• _Your goal_:
Character for character, transcribe the entries below, minus the images.

• _Collection entries_:
-------------------------
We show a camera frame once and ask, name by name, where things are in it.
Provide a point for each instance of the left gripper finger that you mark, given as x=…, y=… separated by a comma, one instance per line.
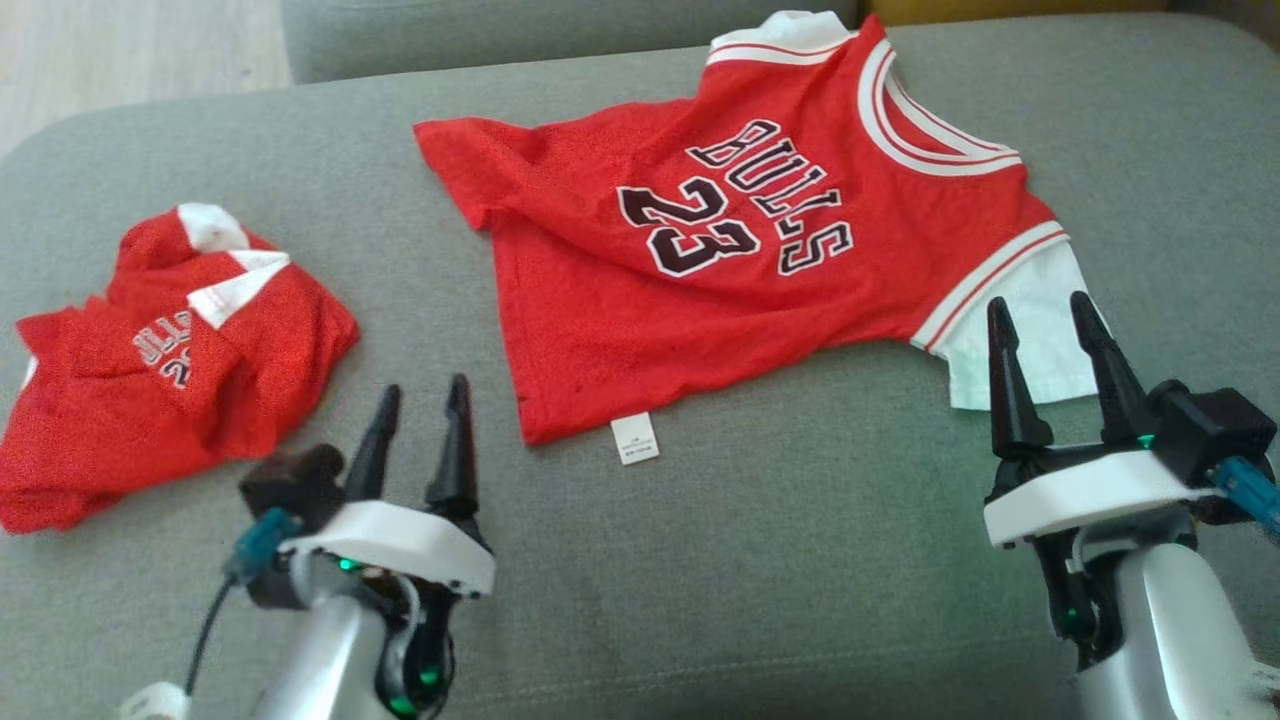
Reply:
x=375, y=460
x=455, y=460

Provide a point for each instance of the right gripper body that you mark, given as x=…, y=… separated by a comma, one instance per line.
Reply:
x=1080, y=495

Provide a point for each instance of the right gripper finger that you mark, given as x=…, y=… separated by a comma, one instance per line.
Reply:
x=1015, y=400
x=1115, y=390

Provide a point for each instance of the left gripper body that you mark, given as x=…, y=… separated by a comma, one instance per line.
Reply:
x=400, y=545

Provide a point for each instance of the red Bulls jersey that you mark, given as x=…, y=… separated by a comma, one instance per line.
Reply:
x=600, y=330

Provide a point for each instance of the red white-striped shorts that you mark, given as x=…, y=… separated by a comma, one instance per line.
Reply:
x=150, y=430

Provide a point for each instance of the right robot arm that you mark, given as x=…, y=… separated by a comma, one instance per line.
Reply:
x=1170, y=630

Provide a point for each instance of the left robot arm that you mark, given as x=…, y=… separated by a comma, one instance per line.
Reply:
x=320, y=660

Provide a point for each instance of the wide grey sofa seat cushion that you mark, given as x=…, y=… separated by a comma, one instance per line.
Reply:
x=750, y=560

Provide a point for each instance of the large yellow sofa back cushion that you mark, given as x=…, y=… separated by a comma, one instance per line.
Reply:
x=1000, y=10

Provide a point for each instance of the long grey sofa seat cushion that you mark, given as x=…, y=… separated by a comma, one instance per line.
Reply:
x=500, y=35

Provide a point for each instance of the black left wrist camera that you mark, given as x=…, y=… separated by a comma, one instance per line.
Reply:
x=290, y=485

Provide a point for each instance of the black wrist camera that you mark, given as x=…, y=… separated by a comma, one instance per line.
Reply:
x=1215, y=430
x=290, y=485

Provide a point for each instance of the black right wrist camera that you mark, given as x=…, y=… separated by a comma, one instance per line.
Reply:
x=1215, y=430

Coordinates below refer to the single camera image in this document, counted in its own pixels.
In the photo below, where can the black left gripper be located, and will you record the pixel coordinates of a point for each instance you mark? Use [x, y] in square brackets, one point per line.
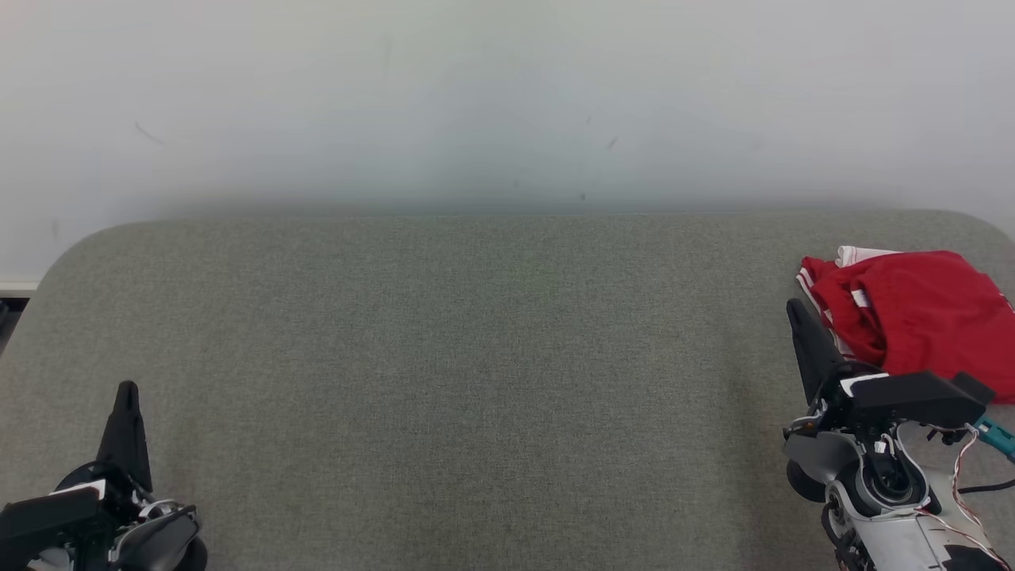
[47, 523]

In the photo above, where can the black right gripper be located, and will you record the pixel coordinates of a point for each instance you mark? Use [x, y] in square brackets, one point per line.
[920, 400]

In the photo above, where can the red white basketball jersey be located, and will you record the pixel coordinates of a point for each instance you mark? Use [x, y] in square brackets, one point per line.
[860, 254]

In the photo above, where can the red shorts white trim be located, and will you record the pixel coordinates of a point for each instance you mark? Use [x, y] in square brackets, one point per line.
[920, 317]

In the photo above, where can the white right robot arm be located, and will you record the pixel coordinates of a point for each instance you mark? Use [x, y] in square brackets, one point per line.
[825, 460]

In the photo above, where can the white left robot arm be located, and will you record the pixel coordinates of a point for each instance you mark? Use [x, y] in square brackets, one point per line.
[166, 539]

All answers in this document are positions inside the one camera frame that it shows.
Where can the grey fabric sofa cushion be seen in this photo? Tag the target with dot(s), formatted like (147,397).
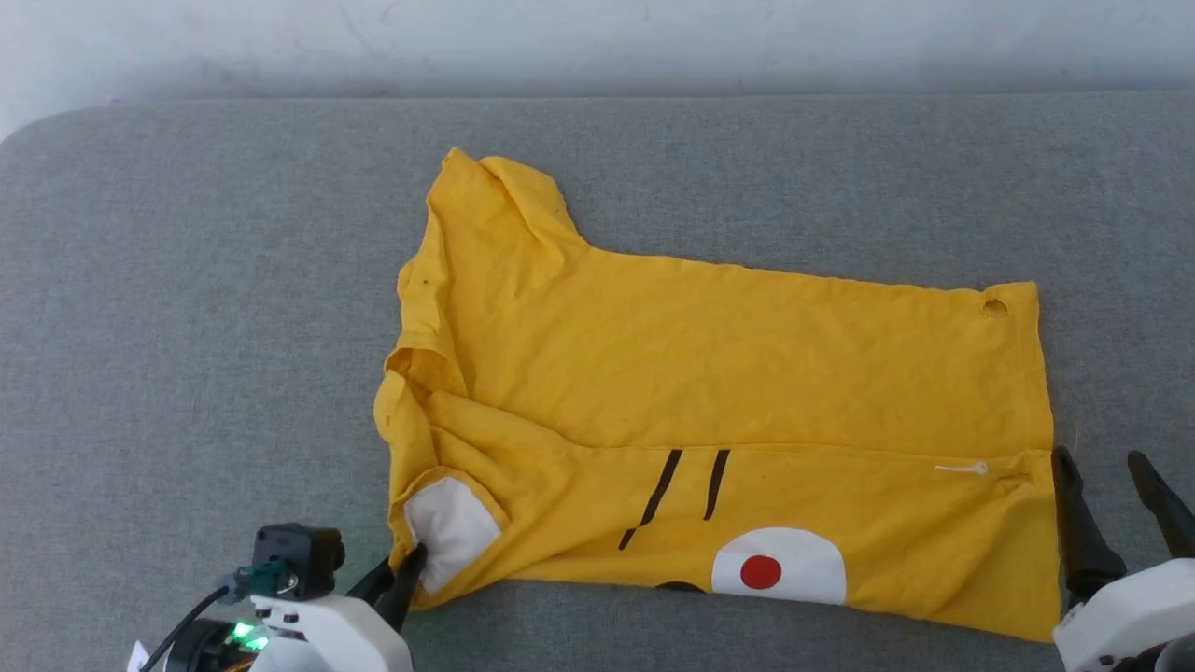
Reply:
-------------------------
• _Answer to this problem_:
We show a camera frame once and ask, name by name, where things are in it.
Provide a point for each instance of the left gripper finger that you mark, given as x=…, y=… separated by a comma, one instance per line.
Reply:
x=375, y=460
x=455, y=460

Provide a point for each instance of the right gripper body that you mark, given as x=…, y=… separated by a comma, one instance per line.
Reply:
x=1080, y=495

Provide a point for each instance of the right gripper finger that you mark, given as x=…, y=… separated by a comma, one instance per line.
Reply:
x=1015, y=400
x=1115, y=390

Provide a point for each instance of the left gripper body that you mark, given as x=…, y=… separated by a comma, one instance per line.
Reply:
x=400, y=545

Provide a point for each instance of the red Bulls jersey that you mark, given as x=…, y=… separated by a comma, one instance per line.
Reply:
x=600, y=330

Provide a point for each instance of the red white-striped shorts that you mark, given as x=…, y=… separated by a comma, one instance per line.
Reply:
x=150, y=430

Provide a point for each instance of the right robot arm that you mark, given as x=…, y=… separated by a comma, one instance per line.
Reply:
x=1170, y=630

Provide a point for each instance of the left robot arm that you mark, given as x=…, y=… separated by a comma, one instance per line.
Reply:
x=320, y=660

Provide a point for each instance of the wide grey sofa seat cushion that you mark, given as x=…, y=… separated by a comma, one instance per line.
Reply:
x=750, y=560

Provide a point for each instance of the large yellow sofa back cushion that you mark, given as x=…, y=… separated by a comma, one instance per line.
Reply:
x=1000, y=10

Provide a point for each instance of the long grey sofa seat cushion that you mark, given as x=…, y=… separated by a comma, one instance per line.
Reply:
x=500, y=35

Provide a point for each instance of the black left wrist camera that you mark, given as x=…, y=… separated by a comma, one instance per line.
Reply:
x=290, y=485

Provide a point for each instance of the black wrist camera that you mark, given as x=…, y=… separated by a comma, one instance per line.
Reply:
x=1215, y=430
x=290, y=485

Provide a point for each instance of the black right wrist camera that you mark, given as x=…, y=… separated by a comma, one instance per line.
Reply:
x=1215, y=430

Coordinates below refer to the single camera image in this document, counted in its own pixels.
In the photo below, where can the black left gripper be located, and will you record the pixel coordinates of a point for each instance you mark? Use [x, y] in square brackets, one point per line.
[47, 523]

In the photo above, where can the black right gripper be located, and will you record the pixel coordinates of a point for each instance you mark? Use [x, y] in square brackets, one point per line.
[920, 400]

In the photo above, where can the red white basketball jersey be located, and will you record the pixel coordinates of a point for each instance you mark? Use [x, y] in square brackets, one point per line.
[860, 254]

In the photo above, where can the red shorts white trim be located, and will you record the pixel coordinates of a point for each instance you mark? Use [x, y] in square brackets, one point per line.
[920, 317]

In the photo above, where can the white right robot arm be located, and will you record the pixel coordinates of a point for each instance you mark? Use [x, y] in square brackets, one point per line.
[825, 460]

In the photo above, where can the white left robot arm be located, and will you record the pixel coordinates of a point for each instance you mark? Use [x, y] in square brackets, one point per line.
[166, 539]

All answers in this document are positions inside the one camera frame that it shows.
Where can the grey fabric sofa cushion be seen in this photo? Tag the target with dot(s), formatted like (147,397).
Reply:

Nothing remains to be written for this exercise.